| PROBLEM REQUIREMENTS |
Output exactly, and only, the lines below from the one with "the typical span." down to the one with "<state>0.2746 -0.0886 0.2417". Include both end lines and no pictures.

§ §

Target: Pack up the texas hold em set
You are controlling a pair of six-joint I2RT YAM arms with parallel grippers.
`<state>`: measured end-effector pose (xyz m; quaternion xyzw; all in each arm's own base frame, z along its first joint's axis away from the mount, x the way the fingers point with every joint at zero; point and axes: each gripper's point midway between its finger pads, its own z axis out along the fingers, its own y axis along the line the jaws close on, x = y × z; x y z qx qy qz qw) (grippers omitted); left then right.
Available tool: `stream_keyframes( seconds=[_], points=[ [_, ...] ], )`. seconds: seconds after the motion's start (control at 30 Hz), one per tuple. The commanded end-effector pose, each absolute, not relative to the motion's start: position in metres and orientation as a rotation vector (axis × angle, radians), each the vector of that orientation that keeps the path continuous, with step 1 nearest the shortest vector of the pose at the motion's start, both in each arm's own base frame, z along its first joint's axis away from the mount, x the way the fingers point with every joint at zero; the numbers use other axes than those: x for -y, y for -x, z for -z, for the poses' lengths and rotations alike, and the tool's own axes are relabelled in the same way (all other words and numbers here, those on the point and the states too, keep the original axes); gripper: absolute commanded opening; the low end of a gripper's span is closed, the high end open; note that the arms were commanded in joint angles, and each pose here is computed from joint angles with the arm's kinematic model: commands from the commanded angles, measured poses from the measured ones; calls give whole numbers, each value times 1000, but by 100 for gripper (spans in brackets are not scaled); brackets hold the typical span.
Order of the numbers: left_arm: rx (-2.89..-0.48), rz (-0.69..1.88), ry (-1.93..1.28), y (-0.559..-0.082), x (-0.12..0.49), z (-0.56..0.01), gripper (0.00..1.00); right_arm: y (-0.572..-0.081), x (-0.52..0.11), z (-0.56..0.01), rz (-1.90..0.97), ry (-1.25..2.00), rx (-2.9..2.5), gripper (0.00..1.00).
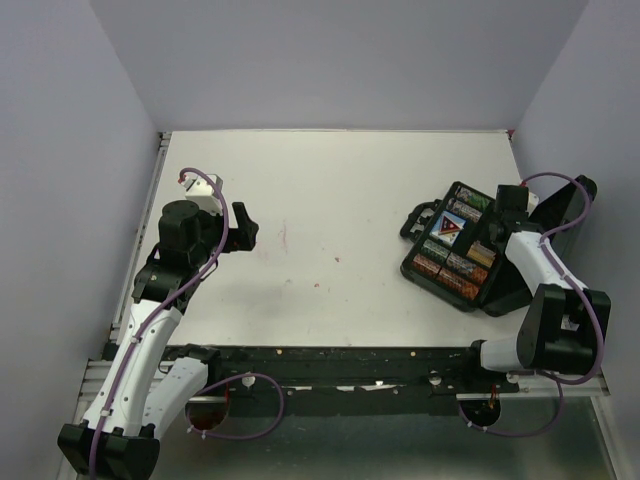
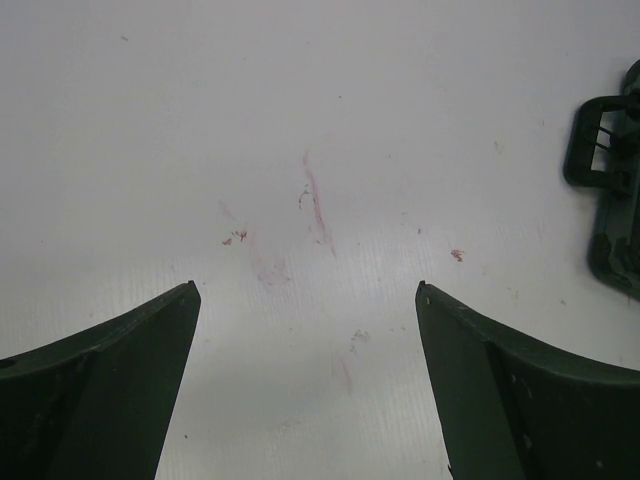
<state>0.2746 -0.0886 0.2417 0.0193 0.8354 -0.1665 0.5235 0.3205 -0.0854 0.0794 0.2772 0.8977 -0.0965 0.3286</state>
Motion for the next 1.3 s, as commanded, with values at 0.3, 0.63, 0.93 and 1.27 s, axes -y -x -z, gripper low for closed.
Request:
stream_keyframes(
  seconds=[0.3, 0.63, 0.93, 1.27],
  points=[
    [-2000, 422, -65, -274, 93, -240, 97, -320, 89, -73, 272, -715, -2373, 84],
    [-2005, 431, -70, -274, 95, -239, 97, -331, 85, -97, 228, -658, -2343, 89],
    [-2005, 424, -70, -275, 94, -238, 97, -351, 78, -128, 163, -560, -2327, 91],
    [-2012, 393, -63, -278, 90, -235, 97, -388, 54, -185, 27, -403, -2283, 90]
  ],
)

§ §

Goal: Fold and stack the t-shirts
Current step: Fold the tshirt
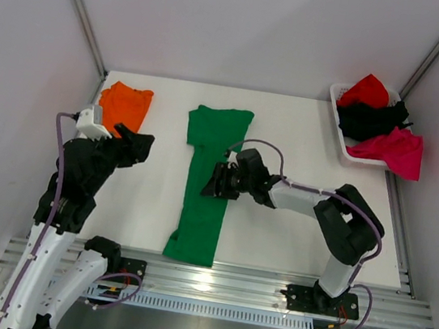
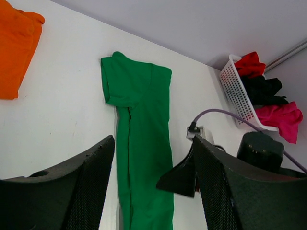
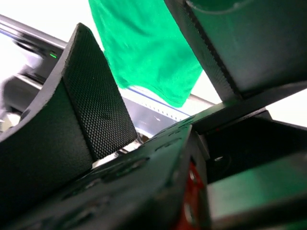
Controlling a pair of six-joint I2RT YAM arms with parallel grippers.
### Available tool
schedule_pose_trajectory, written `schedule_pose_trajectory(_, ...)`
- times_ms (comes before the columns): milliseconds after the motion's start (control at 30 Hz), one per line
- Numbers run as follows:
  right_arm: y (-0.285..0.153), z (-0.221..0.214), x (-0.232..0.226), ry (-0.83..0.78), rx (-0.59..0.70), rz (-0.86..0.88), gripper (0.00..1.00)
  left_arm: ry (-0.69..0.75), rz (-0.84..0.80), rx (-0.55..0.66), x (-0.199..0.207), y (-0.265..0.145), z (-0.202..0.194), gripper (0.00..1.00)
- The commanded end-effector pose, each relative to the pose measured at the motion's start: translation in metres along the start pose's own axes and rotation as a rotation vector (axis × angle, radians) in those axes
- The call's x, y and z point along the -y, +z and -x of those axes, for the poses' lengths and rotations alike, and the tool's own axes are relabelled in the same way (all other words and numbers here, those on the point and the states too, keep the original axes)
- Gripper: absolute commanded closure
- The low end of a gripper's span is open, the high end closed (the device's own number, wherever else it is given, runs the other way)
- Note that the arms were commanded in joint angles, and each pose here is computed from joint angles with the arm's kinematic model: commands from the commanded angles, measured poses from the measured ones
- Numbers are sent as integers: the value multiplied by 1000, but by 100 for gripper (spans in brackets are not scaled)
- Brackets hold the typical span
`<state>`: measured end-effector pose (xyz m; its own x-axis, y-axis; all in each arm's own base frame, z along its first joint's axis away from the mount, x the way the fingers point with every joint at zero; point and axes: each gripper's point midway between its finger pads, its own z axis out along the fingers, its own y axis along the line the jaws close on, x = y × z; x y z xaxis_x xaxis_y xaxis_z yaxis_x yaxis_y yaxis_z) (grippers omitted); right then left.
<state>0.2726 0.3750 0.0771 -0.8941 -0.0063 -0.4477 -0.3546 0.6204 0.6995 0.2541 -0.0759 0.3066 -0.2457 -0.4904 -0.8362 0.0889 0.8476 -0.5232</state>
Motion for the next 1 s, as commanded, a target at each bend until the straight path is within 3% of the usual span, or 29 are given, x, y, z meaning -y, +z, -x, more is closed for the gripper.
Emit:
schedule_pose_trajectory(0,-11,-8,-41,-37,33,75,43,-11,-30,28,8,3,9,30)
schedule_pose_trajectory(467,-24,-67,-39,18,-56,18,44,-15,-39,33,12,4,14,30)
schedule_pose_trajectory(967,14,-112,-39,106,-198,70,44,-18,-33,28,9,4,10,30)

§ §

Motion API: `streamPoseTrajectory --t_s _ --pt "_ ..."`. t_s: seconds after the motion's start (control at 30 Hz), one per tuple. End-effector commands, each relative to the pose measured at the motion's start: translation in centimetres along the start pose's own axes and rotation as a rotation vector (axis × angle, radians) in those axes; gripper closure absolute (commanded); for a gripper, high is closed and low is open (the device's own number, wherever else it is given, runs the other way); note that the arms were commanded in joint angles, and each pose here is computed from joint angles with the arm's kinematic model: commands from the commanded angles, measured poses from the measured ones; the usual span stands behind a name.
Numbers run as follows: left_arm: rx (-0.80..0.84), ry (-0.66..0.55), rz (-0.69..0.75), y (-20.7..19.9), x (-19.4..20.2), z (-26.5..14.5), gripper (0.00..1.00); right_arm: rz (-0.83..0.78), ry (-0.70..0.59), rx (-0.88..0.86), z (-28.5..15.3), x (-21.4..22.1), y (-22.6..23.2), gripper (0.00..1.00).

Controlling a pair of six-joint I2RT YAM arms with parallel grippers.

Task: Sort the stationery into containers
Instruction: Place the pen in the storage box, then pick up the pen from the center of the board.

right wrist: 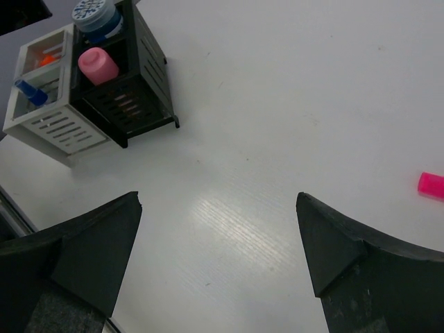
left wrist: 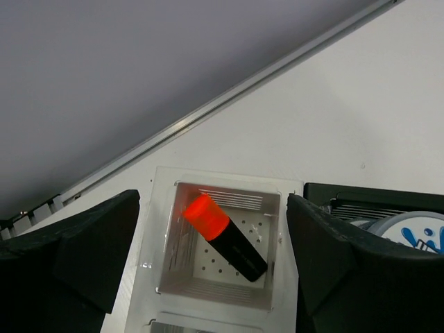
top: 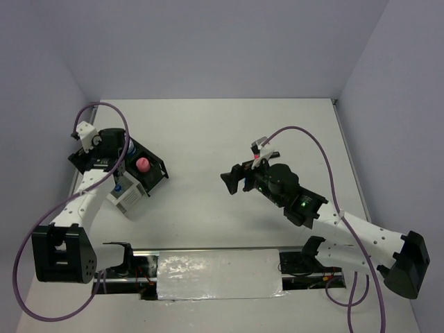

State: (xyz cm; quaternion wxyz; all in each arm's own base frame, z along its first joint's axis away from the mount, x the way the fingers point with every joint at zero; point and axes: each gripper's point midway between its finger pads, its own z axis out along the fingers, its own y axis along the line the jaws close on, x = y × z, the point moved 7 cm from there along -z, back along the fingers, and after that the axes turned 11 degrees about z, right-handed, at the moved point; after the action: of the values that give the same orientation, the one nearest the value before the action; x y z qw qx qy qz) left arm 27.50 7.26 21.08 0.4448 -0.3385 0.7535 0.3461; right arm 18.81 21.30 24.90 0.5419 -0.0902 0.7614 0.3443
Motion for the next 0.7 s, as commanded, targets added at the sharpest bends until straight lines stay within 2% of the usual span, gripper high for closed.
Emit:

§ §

| SOLUTION |
Available tool: `stream_keyframes( seconds=[_], points=[ [_, ...] ], )`. seconds: seconds after the motion's start (control at 30 Hz), one per tuple. The commanded end-effector pose, each absolute, not relative to the motion's start: position in metres and orientation as a rotation vector (axis × angle, radians), each the vector of that orientation that keeps the path continuous, with step 1 nearest the shortest vector of the pose at the motion's start, both in each arm's own base frame, z along its first joint's axis away from the mount, x the way the fingers point with every joint at zero; the numbers use other axes than those: x for -y, y for -x, z for -z, for the poses' lengths and rotations alike, and the tool's own axes are relabelled in the same way (all other words and numbers here, those on the point and the states too, keep the original axes); gripper: absolute commanded opening; the low end of a gripper's span is closed, the high end open; note that the arms were commanded in joint angles, and each pose here is computed from joint angles with the arm's kinematic model: commands from the commanded angles, measured poses from the measured ones; calls give whole numbers, each value times 1000, but by 100 for gripper (spans in brackets are not scaled); brackets hold the typical span.
Order of the numbers: left_arm: rx (-2.89..-0.48), rz (-0.69..1.88), ry (-1.93..1.28), y (-0.559..-0.082), x (-0.12..0.49), z (-0.56..0.01), gripper (0.00..1.00); right_arm: y (-0.572..-0.081), x (-0.52..0.11), z (-0.56..0.01), rz (-1.90..0.97), ry (-1.25..2.00), rx (-2.9..2.5), gripper (0.00..1.00).
<state>0.2746 -0.0886 0.2417 0.0193 0.8354 -0.1665 0.5235 0.3205 -0.0854 0.0794 0.2772 0.8977 -0.0965 0.3286</state>

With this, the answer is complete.